Cela vous effraie-t-il ?

Bien au contraire. Cela ouvre des portes dans tous les domaines de la création ! Autrefois les comédiens « sérieux » ne jouaient qu’au théâtre et méprisaient le cinéma. Puis les stars de cinéma ne voulaient pas faire de télévision parce qu’elles trouvaient le petit écran indigne d’intérêt. Des séries de qualité ont balayé les préjugés et tour le monde est prêt à changer de support. Le décloisonnement de la création apporte une nouvelle forme de liberté dans l’expression, ce qui est bénéfique.

Ne va-t-il pas falloir trouver de nouveaux modèles économiques ?

Bien sûr et cela veut dire que nous devons rester vigilants pour que les créateurs puissent continuer à être rétribués de façon équitable pour leur travail. Cela passe par la solidarité et l’information. Dans le jeu vidéo notamment, il existe un système baptisé « buy out » par lequel un concepteur de jeu reçoit une somme forfaitaire qui ne change pas quel que soit le succès du jeu. Cela va à l’encontre des droits des auteurs. Les jeunes générations doivent connaître ces pratiques de manière à les faire évoluer.

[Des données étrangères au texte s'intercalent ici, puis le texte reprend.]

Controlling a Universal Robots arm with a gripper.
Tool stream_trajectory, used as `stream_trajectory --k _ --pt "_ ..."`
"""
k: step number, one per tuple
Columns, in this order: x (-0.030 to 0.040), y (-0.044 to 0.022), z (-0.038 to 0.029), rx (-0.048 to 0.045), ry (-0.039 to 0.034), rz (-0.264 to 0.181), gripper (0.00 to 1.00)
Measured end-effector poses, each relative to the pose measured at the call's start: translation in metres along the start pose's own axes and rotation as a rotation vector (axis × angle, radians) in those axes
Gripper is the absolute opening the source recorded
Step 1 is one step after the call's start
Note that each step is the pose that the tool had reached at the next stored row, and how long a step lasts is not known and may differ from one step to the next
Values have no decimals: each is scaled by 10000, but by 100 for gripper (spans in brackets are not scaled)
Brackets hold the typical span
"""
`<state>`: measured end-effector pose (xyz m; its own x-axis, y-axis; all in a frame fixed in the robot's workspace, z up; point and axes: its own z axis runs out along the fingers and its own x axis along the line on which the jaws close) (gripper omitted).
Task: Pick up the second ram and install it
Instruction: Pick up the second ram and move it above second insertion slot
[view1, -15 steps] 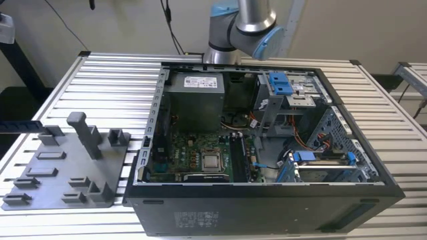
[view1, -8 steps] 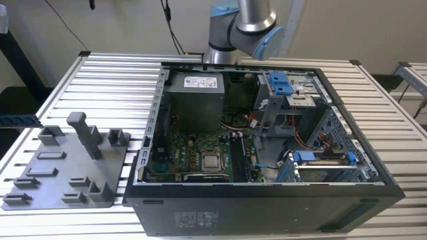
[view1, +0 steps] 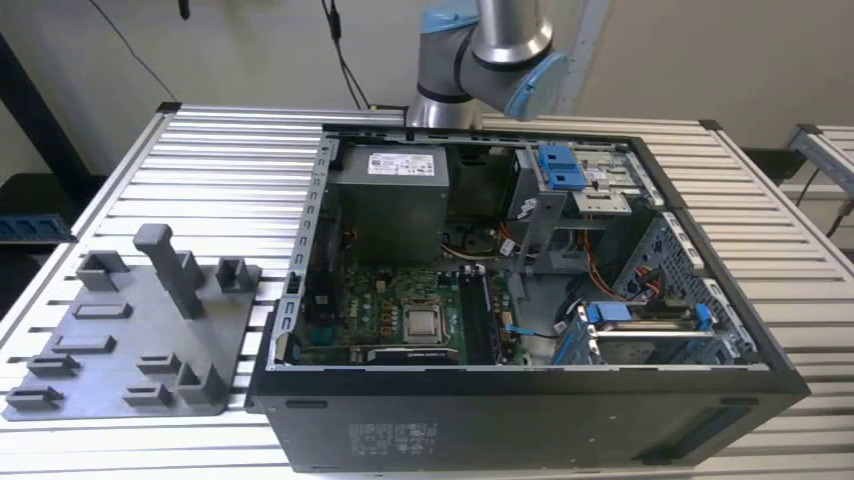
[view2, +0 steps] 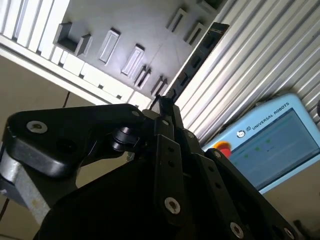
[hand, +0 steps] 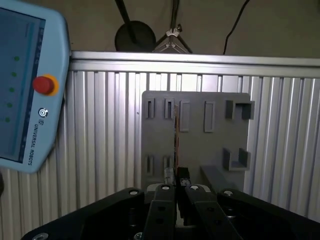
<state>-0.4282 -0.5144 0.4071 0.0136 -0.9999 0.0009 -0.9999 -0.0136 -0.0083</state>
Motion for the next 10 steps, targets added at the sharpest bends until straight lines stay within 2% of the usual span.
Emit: stream_trajectory --k 6,10 --pt "0 -1 -99 1 -1 0 14" --pt "0 -1 -109 1 -1 0 14"
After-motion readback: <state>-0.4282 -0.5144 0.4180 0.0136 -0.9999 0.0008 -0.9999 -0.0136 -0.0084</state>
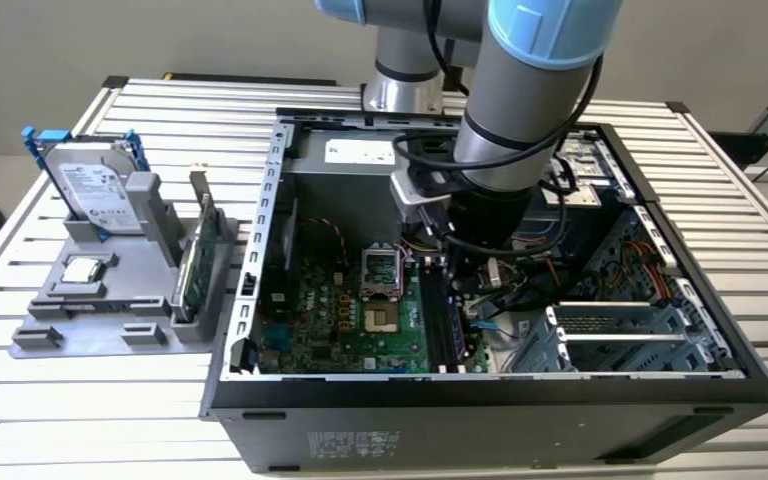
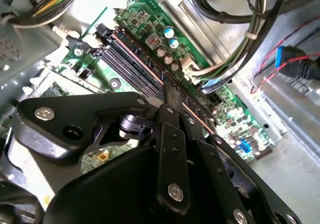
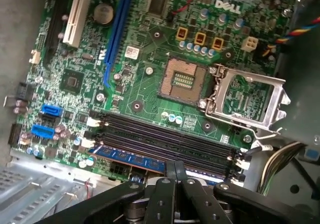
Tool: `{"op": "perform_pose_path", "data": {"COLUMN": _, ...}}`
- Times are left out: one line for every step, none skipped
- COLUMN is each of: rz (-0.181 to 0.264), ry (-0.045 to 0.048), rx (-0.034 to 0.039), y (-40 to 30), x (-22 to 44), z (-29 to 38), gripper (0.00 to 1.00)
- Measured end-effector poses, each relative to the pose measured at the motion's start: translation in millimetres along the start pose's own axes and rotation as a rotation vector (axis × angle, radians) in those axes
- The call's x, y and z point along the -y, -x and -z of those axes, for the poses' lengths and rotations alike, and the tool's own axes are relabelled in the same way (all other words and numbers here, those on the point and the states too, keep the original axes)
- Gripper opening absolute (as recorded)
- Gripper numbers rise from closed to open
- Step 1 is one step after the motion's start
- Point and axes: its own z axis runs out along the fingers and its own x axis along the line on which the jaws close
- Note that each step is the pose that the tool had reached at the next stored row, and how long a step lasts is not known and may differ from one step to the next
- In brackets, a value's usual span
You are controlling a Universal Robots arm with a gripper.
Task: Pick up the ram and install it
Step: 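Press down the ram until it locks into place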
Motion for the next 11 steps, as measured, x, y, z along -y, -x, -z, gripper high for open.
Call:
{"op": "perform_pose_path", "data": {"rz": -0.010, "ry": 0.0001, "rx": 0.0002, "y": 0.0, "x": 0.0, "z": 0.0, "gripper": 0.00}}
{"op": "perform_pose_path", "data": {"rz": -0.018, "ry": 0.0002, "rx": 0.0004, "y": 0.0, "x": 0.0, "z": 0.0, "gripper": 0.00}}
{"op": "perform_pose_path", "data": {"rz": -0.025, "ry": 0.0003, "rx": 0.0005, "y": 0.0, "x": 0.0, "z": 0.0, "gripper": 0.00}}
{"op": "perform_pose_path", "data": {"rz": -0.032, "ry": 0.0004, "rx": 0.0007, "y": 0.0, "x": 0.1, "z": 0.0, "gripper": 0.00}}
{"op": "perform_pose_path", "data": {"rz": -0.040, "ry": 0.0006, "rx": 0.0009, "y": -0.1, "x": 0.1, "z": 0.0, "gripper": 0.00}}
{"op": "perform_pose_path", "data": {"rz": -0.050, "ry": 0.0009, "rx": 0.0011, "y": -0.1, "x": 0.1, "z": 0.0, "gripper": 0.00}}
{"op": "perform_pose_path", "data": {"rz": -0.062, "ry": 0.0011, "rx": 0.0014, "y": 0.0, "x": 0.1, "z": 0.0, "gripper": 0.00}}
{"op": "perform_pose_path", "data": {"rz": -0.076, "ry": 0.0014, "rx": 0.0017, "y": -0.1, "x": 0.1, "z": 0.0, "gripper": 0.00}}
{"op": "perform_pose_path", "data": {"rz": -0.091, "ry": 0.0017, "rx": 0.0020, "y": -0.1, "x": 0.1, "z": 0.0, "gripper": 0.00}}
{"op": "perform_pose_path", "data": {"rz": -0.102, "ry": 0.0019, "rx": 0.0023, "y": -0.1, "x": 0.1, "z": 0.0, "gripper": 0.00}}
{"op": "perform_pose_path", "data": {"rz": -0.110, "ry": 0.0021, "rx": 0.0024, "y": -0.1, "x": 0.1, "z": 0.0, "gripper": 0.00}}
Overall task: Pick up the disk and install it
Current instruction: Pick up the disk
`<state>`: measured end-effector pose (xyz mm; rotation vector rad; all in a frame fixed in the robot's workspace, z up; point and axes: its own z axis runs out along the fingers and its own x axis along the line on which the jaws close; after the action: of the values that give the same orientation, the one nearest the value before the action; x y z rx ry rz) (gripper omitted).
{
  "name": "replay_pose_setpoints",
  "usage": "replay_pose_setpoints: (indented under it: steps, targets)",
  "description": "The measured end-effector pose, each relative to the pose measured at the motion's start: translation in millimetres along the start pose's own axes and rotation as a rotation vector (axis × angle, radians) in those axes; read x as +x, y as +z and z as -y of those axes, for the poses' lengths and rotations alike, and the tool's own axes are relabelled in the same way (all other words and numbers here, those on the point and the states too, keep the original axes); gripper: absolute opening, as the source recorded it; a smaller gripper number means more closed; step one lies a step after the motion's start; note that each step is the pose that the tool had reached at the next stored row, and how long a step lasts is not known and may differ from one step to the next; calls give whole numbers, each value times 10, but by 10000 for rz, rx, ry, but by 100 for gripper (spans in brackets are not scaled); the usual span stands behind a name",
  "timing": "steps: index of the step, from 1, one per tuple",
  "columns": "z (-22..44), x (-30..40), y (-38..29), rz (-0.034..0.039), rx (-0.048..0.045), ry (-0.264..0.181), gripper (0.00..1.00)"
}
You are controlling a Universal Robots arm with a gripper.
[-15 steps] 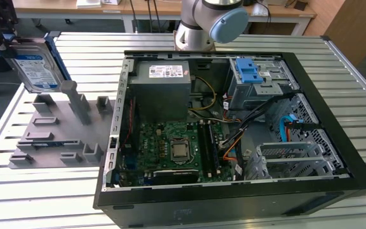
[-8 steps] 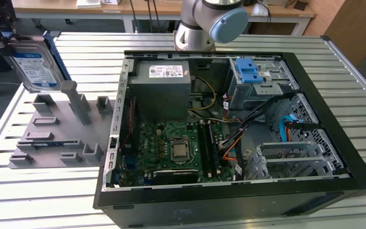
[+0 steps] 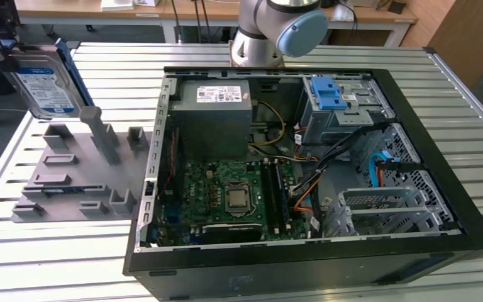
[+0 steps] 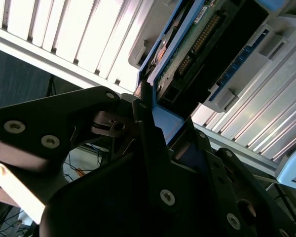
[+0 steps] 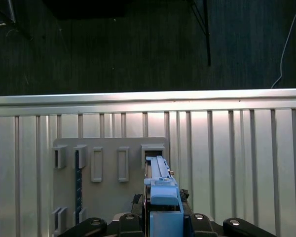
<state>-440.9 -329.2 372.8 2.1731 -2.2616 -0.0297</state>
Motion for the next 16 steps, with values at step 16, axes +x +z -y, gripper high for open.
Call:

Et les femmes, ne sont-elles pas mieux considérées ?

Du point de vue de l’égalité salariale, rien n’a vraiment bougé. Les chiffres de la France ne sont pas « jolis-jolis » dans ce domaine. Dans le monde du spectacle, il existe des métiers – comme coiffeuses et maquilleuses – où les femmes, représentées à 80 %, touchent moins que leurs homologues masculins. J’en ai fait l’expérience en découvrant que certains de mes partenaires hommes étaient dix fois mieux payés que moi pour une présence à l’écran équivalente. Mon féminisme a infusé grâce à mes expériences personnelles.

Pourquoi les femmes sont-elles encore si mal payées ?

Elles réclament moins que les hommes. Quelque part, elles gardent encore l’idée que c’est une chance qu’on leur donne du travail. Cette notion est si profondément ancrée dans notre société qu’il va falloir des années pour l’extirper et que cela ne se fera pas tout seul. C’est pour cela que je crois aux quotas. Ne serait-ce que pour donner de l’espoir aux filles qui sortent des écoles. Il faut appuyer sur l’accélérateur, ce qui ne veut pas dire considérer les hommes comme des ennemis. Je n’aimerais pas plus une société qui ne serait composée que de femmes, qu’un monde où les hommes domineraient tout. Je crois en une société mixte. Je suis pour faire avancer les choses de façon paisible et ferme. Il faut arriver à un moment où les femmes peuvent rester féminines et ne plus avoir à se conduire comme des mecs ou à jouer sur la séduction pour réussir professionnellement.

Comment incluez-vous le mariage dans votre féminisme ?

Cela n’a rien de contradictoire. Il y a un bon moment que le maire ne parle plus de l’obéissance que l’épouse doit à son mari ! On n’est plus obligé de se marier de nos jours et on peut donc le faire librement. Cela s’est renforcé avec le mariage pour tous. Cela permet de se protéger car j’ai le souvenir des morts du sida dont les conjoints perdaient leur patrimoine commun en même temps que l’être aimé. Le mariage n’est pas une prison, c’est un choix. Surtout quand on a passé un certain âge et qu’on sait où l’on va. On peut rester soi-même en vivant avec quelqu’un, même en étant marié. On s’enrichit l’un l’autre, on s’engage mais cela ne veut pas dire qu’on s’appartient. On n’est pas définis l’un par l’autre. Chacun garde sa personnalité. C’est ce qui fait le succès des couples. « Mariage plus vieux, mariage heureux » me semble tout à fait approprié dans mon cas.

N’avez-vous pas l’impression d’un recul du côté des droits des femmes ?

Les avancées impliquent toujours une crispation notamment avec le retour en force d’idéologies religieuses radicales. Ce sont elles qui ont, par exemple, conduit au recul sur le droit à l’avortement aux Etats-Unis. Ce sont toujours les femmes qui trinquent ! Nous devons avancer ensemble et je constate avec bonheur que les femmes commencent à réseauter, une pratique qu’on associait autrefois exclusivement aux hommes. « Le futur des femmes sera ensemble » disait Agnès Varda. J’aime cette idée comme celle d’y inclure des hommes dont beaucoup souhaitent un changement vers plus d’égalité.